We keep being told that, post-virus, things cannot go on as before and, “We shouldn’t waste a good crisis, should we?” Ensuring that very large companies publicly reveal revenue and tax information could be something on which we lead the world, and we can still apply pressure on the OECD and G20—the two are not mutually exclusive. We cannot wait forever for action from the EU, because we are no longer a member of that organisation. Time and again, we were told by the leavers that we could be an independent nation and we were reminded of the sovereignty of Parliament. This proposal has wide cross-party support.
Does the hon. Lady not think it would be right for the Minister to say from the Dispatch Box that the UK Government will work closely with the European Union as it develops its digital services tax, and should not the Opposition parties be calling on the Government to make it very clear that European co-operation on this issue is vital?
Yes, I think we should be working closely with the EU, but we can even beat them to it. Already on the EU Council there are countries such as France—which was called “cheese-eating surrender monkeys” on “The Simpsons”—that have agreed to it. This could be a bit of a trick for our Government if they pipped them to the post—I think we abstained when it last came up in the European Council.
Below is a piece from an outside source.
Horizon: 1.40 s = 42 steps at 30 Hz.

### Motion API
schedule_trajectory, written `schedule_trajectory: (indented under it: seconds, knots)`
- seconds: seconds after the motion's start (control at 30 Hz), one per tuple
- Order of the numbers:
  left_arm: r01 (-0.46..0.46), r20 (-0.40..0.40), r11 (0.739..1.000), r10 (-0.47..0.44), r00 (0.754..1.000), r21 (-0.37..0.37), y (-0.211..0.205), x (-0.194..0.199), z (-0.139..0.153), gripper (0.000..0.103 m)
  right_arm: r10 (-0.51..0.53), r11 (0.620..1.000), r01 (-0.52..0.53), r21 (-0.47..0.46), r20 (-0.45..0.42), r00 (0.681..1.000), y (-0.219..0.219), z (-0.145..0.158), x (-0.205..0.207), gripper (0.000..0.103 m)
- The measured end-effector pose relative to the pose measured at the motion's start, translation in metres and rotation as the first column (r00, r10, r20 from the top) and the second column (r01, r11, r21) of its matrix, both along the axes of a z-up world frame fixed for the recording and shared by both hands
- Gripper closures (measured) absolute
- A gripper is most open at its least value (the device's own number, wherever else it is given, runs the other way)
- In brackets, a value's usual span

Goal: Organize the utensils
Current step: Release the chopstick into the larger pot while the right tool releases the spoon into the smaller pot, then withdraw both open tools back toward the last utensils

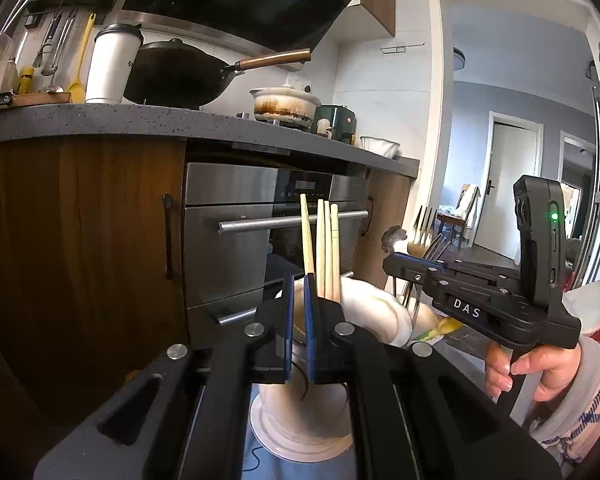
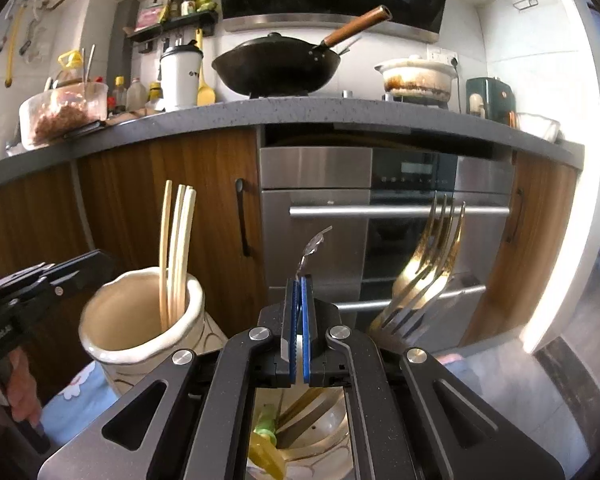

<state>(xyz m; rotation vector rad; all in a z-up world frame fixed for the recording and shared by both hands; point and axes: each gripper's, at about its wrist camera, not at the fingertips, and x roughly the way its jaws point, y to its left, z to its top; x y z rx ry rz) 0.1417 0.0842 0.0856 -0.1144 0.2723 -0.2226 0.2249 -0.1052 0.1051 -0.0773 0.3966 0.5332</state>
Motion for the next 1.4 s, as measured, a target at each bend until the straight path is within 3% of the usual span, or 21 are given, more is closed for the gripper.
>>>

Yes, I completely agree that we should be in harmony with those countries, but this is an opportunity to beat them. By the way, not that I endorse “The Simpsons”, obviously—I do not want to cause a scandal—but, for those who are insistent, this presents opportunities. We have now left, after all.
The measure has cross-party support, and Oxfam, Christian Aid, CAFOD, the Churches and a list of development charities as long as your arm are all for it. They are spurred on by the fact that, as has been said, developing countries lose three times as much as they gain from development aid due to tax avoidance.
Regaining the respect of the aid sector, after the cruel surprise of the DFID merger was sprung on it the other day; delivering progressive taxation to ensure that corporations pay their fair share; rebalancing towards ordinary people; levelling up, so that our high street traders are not undercut by online giants with lax morals; levelling the playing field with multinationals, which is good for British business; bringing in billions and leading the way to be genuinely world-beating, which sadly the track and trace app was not; and beating the EU to it, when we have got Brexit done, and reinforcing the role of our sovereign Parliament—what is not to like?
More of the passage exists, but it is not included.